To investigate the mechanism of SBP on RV, we detected the mRNA and protein expressions of TLR4 and downstream MyD88 and NF-κB p65. The mRNA and protein expressions of TLR4, MyD88, and NF-κB p65 were significantly increased in RV-SA11-infected Caco-2 cells (p < 0.01). SBP significantly decreased the mRNA and protein expressions of TLR4, MyD88, and NF-κB p65 induced by RV-SA11 (p < 0.01). This indicates that SBP inhibits RV-SA11 virus by inhibiting the TLR4/MyD88/NF-κB signaling pathway (Figure 4; Supplementary Tables S5, 6).
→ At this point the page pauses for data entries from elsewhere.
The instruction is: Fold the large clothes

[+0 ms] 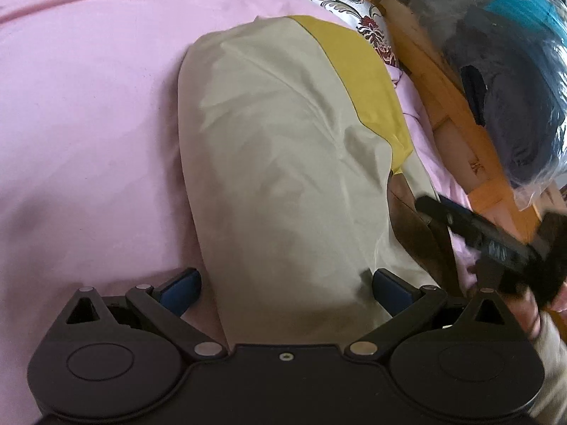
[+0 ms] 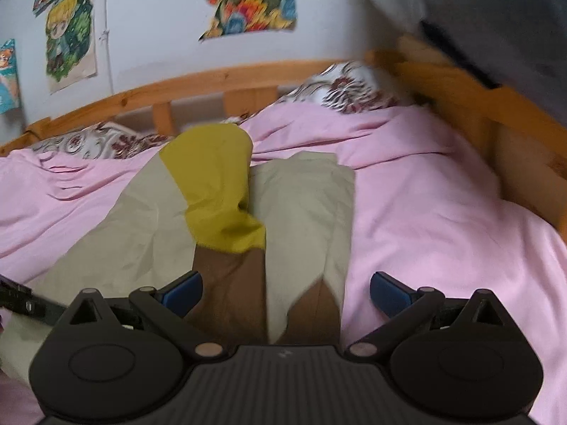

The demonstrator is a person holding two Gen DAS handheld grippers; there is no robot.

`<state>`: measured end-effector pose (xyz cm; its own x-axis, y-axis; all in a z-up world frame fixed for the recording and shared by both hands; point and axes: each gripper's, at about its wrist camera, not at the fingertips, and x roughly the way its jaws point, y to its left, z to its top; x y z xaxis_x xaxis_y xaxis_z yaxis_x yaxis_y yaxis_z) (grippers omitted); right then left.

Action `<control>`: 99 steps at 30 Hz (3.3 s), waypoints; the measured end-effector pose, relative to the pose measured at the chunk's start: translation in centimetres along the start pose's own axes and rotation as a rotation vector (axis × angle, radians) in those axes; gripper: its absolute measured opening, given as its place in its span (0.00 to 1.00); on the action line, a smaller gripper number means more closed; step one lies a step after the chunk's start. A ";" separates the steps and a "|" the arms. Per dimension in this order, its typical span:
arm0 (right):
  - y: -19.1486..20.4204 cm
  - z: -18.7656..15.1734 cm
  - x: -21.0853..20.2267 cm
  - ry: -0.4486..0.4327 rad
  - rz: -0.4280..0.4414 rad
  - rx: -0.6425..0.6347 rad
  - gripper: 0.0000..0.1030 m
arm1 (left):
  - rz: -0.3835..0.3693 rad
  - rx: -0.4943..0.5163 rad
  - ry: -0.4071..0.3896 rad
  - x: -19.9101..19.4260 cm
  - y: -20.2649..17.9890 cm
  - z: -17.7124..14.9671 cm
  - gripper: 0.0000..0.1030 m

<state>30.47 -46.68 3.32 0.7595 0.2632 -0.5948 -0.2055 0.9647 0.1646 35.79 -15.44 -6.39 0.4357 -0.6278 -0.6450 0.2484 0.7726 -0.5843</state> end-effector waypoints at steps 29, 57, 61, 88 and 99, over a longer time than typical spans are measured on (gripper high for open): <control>-1.4 3.8 6.0 0.129 0.219 0.182 0.65 | -0.043 0.012 0.025 0.6 0.5 0.8 0.99; 14.4 10.1 1.6 -0.007 0.337 0.130 0.13 | 0.094 0.085 -0.019 -13.8 3.2 7.3 0.58; 17.5 11.6 4.8 -0.031 0.403 0.145 0.13 | 0.174 0.098 -0.061 -16.6 5.5 8.9 0.58; 19.9 6.0 11.1 -0.022 0.195 -0.064 0.94 | 0.504 0.127 -0.208 -13.8 6.9 4.3 0.98; 20.7 6.1 1.5 -0.227 0.218 -0.071 1.00 | 0.523 0.127 -0.440 -19.7 1.7 1.2 0.99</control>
<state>31.09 -26.31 10.61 0.8096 0.4643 -0.3592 -0.4151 0.8855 0.2090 28.70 -1.63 5.92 0.8292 -0.0946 -0.5509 -0.0019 0.9851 -0.1719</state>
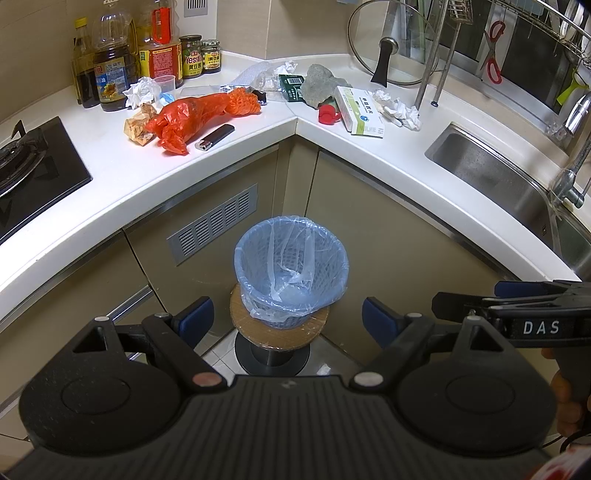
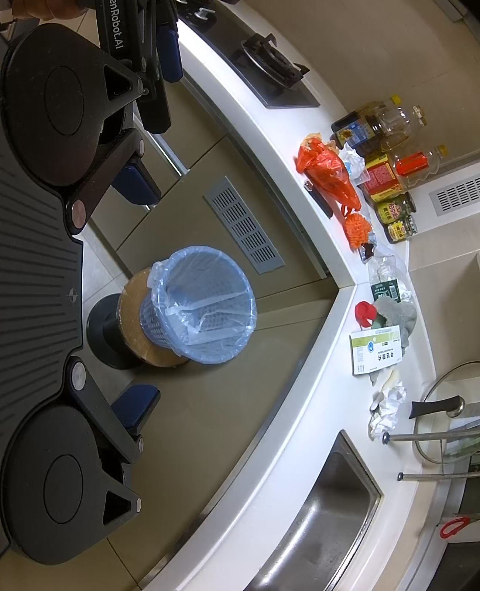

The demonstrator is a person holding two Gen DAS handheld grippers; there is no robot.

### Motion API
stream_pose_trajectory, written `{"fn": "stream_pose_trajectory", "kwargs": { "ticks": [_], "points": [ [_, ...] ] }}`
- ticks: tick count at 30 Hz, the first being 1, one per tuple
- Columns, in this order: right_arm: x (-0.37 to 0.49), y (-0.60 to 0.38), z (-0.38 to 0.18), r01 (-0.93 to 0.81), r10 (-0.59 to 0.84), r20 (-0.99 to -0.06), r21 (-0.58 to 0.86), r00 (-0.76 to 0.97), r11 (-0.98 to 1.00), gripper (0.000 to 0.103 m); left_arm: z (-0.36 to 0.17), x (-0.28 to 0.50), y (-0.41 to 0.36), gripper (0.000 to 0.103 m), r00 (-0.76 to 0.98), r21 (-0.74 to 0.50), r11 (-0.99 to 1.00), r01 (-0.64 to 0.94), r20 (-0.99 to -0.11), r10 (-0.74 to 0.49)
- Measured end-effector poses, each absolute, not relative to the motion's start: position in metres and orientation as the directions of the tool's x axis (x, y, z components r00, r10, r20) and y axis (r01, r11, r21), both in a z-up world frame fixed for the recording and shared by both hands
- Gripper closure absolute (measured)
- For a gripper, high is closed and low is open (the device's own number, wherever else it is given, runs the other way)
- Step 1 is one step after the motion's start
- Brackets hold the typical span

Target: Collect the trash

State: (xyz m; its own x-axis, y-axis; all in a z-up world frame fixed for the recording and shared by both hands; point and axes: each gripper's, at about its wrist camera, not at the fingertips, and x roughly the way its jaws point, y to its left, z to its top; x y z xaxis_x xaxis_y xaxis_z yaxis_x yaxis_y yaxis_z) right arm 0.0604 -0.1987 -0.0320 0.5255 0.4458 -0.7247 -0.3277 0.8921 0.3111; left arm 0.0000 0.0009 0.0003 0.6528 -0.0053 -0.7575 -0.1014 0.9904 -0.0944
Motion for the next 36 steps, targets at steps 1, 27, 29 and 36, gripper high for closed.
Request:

To further study the effect of SBP on the inflammatory response induced by RV-SA11, ELISA was used to detect the production of cytokines in the supernatant of the infected cells. The expression levels of IL-1β, IL-6, TNF-α, and IFN-β in the RV group were significantly higher than those in the NC group (p < 0.01). The expression levels of IL-1β, IL-6, and TNF-α in the SBP group were significantly decreased (p < 0.01) when compared to the RV group (Figures 5A–C; Supplementary Table S7). Meanwhile, the expression level of IFN-β further increased in the SBP group to play its antiviral role (Figure 5D; Supplementary Table S7). These results showed that SBP was able to regulate the overexpression of various inflammatory cytokines in the RV-SA11-infected Caco-2 cells.